WHAT TO DO - Pick out the lines below that contain the string "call" and copy them all.

DATASET EXTRACT -
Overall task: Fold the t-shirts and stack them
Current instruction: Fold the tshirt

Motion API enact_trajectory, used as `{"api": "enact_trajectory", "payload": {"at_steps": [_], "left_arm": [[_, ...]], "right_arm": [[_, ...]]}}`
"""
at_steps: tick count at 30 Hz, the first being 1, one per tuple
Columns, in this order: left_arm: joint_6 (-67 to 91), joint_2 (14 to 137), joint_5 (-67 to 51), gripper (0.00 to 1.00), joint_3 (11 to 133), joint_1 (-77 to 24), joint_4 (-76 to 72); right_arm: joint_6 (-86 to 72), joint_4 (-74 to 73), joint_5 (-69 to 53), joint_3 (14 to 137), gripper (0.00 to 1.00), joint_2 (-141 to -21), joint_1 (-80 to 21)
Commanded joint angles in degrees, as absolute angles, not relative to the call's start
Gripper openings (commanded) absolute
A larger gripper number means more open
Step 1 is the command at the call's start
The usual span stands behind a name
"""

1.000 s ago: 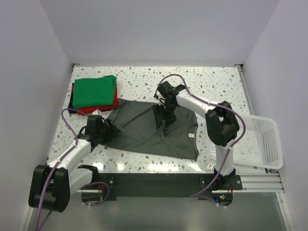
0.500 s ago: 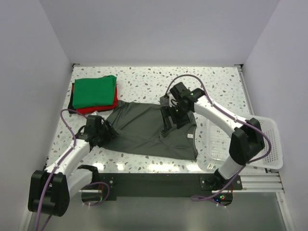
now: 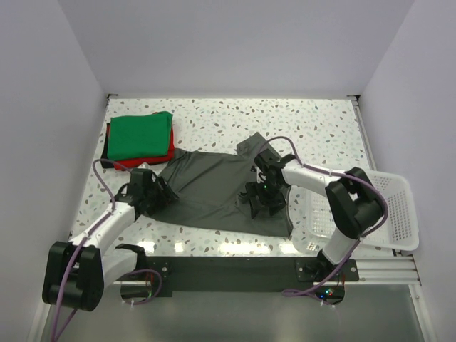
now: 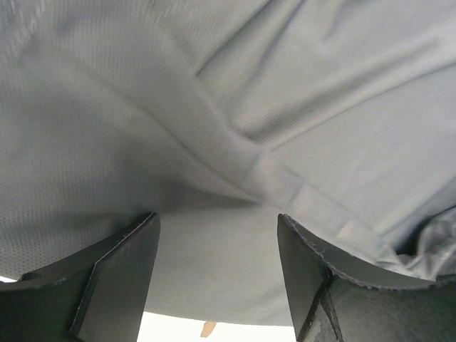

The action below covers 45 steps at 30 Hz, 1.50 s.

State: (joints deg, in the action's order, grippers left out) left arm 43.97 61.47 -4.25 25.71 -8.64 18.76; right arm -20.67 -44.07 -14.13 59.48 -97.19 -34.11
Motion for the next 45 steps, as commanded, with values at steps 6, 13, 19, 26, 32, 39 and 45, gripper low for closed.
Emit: {"api": "enact_trajectory", "payload": {"at_steps": [6,13,19,26,32,39,45], "left_arm": [[46.14,59.68,-6.42,0.72,21.45,-8.96,16.61],[49.74,53.54,-8.25,0.72,17.85,-10.01,20.65],[53.09,48.88,-10.02,0.72,16.61,-13.53,23.63],[50.55,48.07,-7.38,0.75,26.35,-13.62,28.3],[41.87,58.69,-1.86,0.73,36.99,-13.62,24.26],[29.19,73.8,-2.1,0.59,43.68,-13.71,15.49],[22.86,81.02,-2.82,0.53,46.92,-13.62,13.53]], "right_arm": [[-25.04,-43.32,-10.91,52.21,0.75,-97.3,-33.93],[-30.49,-49.82,-8.44,45.62,0.75,-94.23,-33.75],[-32.34,-54.31,-7.29,44.65,0.76,-89.65,-33.75],[-28.13,-57.91,-8.26,55.27,0.76,-87.8,-33.75],[-25.66,-61.61,-9.05,66.35,0.76,-87.98,-33.75],[-26.54,-56.17,-14.41,64.17,0.75,-89.47,-33.84],[-23.38,-55.63,-15.38,64.42,0.75,-93.41,-33.75]]}}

EXERCISE ANSWER -
Commanded joint angles in degrees, as absolute angles, not relative to the call's start
Step 1 is the command at the call's start

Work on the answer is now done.